Ditching your car

blog-solarcar-squareI am planning to add solar to my home at some point in order to completely eliminate my already quite low electric bill.  It’s a big investment, so I am researching the cost and then saving enough money to be able to pull the trigger.  When planning, I have also considered that my next vehicle may run on electricity.  In this case, I would definitely want to incorporate enough solar power to offset the electricity used to charge it.

As you can imagine, I am a “think outside the box” kind of girl.  I have often pondered what life would be like without a car.  Is that really possible for me since I’m self employed and need to attend client meetings and other functions?  Could I get away with riding the bus?  (I’ve ridden it, and it’s really quite lovely.  It just involves advanced planning.)  Could I survive with a scooter?  Not very practical in the rain, of course.  But is the goal to be practical or to save the planet?

I recently stumbled upon a term I was unfamiliar with:  low speed vehicles.   This refers to a class of vehicle made to go between 20-25 mph and are generally run on electric.  I am guessing they aren’t too practical in colder climates (except in the summer) as they are generally open on the sides.  They can resemble a glorified golf cart or be something more sophisticated and “car like.”

These vehicles are legal to drive on roads posted at 35 mph or lower.  The idea is that you could maneuver around your neighborhood while producing no emissions and saving the gas of driving a traditional car.  It seems like a brilliant idea to me.  They are intended mainly for large housing communities, but I could see their usefulness in other situations.

Take me, for example.  I make a lot of 7 mile round trip trips to the post office and bank.  If I could find a route that did not take me on any roads posted at 35 mph or higher, I could make all those trips without using gas or producing emissions.  I could also probably make my way to the local grocery store and a few restaurants as you are allowed to cross roads that have posted speeds higher than 35 mph.   The vehicle will travel 40-50 miles on a single charge and can be recharged using a normal 110-volt outlet.

There are, of course, down sides.  I wouldn’t be able to travel on major roads or highways;  I would worry that someone would steal it if I left it parked somewhere too long;  inclement weather would be a pain;  I would likely get laughed at on a regular basis.  But the advantage would be that I could give my current vehicle to my mother who could really use it.  Plus, I would be living my values and setting an example to others that would motivate them to live theirs.  With the current tax credits on low speed vehicles, you can pick one of these bad boys up for 10% off the already low price.

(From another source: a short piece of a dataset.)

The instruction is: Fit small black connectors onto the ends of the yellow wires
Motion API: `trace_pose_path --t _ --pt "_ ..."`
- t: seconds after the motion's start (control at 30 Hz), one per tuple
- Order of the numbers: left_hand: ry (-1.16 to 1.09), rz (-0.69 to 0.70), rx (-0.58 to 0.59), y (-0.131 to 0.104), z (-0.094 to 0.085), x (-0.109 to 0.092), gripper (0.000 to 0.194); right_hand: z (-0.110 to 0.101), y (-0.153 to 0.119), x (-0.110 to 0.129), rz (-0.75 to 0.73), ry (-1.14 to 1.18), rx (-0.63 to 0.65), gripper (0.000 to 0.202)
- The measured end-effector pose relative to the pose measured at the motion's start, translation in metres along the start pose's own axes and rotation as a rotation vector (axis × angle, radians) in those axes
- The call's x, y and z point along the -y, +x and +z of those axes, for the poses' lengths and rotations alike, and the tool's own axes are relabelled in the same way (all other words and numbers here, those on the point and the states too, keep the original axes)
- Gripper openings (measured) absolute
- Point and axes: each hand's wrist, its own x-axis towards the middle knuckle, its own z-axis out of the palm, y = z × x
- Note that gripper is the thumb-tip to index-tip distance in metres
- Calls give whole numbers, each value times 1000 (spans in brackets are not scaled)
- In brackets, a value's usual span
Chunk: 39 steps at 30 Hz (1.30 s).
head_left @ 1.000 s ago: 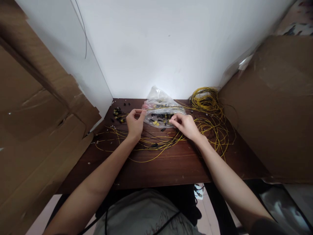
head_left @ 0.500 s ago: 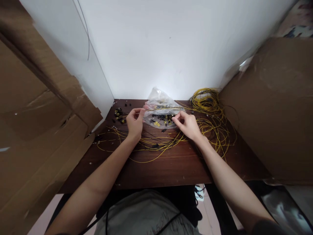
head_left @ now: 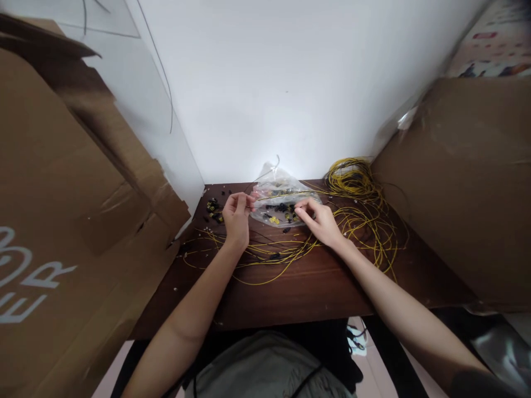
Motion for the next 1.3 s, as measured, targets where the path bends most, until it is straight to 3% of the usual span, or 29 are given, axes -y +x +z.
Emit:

I guess my biggest qualms about them are a) I would not want a car to hit it while I was in it and b) it would be tough when people were visiting to transport them from place to place.  What are your thoughts?


  • here in Switzerland they have electric cars (albeit small ones – or two person and not much luggage) that are closed and as far as I know can go up to around 60 km/h – maybe there’s something similar available farther north from you in the US?

  • I’m also planning to do the same, put PV on the roof in advance of an electric car. As for now, I did something a little more radical, which was to turn us into a one car family, mostly in the interest of cutting my carbon footprint. I fly mostly for work, so the case for cutting back on carbon is strong for me. I have a car service that takes me back and forth to the airport, and the one car we keep is an Acura RDX, which is a ULEV that gets 24/27 mph. So far it’s worked fine. As for the PV system, I’ve been studying it for a while, and would like to purchase a 5kw system that has a NG generator backup. I guess the two events that would pull the trigger for me are:

    1. The economy turns around and I can afford to do it.

    2. A reasonable all electric car is available at a reasonable cost. The Tesla sedan looks attractive, and at $49K, may actually be affordable once condition 1 is met.

    While tax credits would be nice, I’m not going to hold my breath…

  • For those of you unfamiliar with the term, ULEV means “ultra low emissions vehicle.” When electric cars come in around $20k, they will be accepted and embraced.

  • I live in our retirement paradise of Sarasota, and several of my neighbors have low speed vehicles. My neighbors use them to get out of the house, explore, visit other neighbors. I understand that the Villages in North Florida have low speed vehicles in heavy use and they have built paths through the community to accommodate them. It’s not so different from a golf cart. In fact, my neighbors and the retirees in the Villages all use golf carts for this purpose.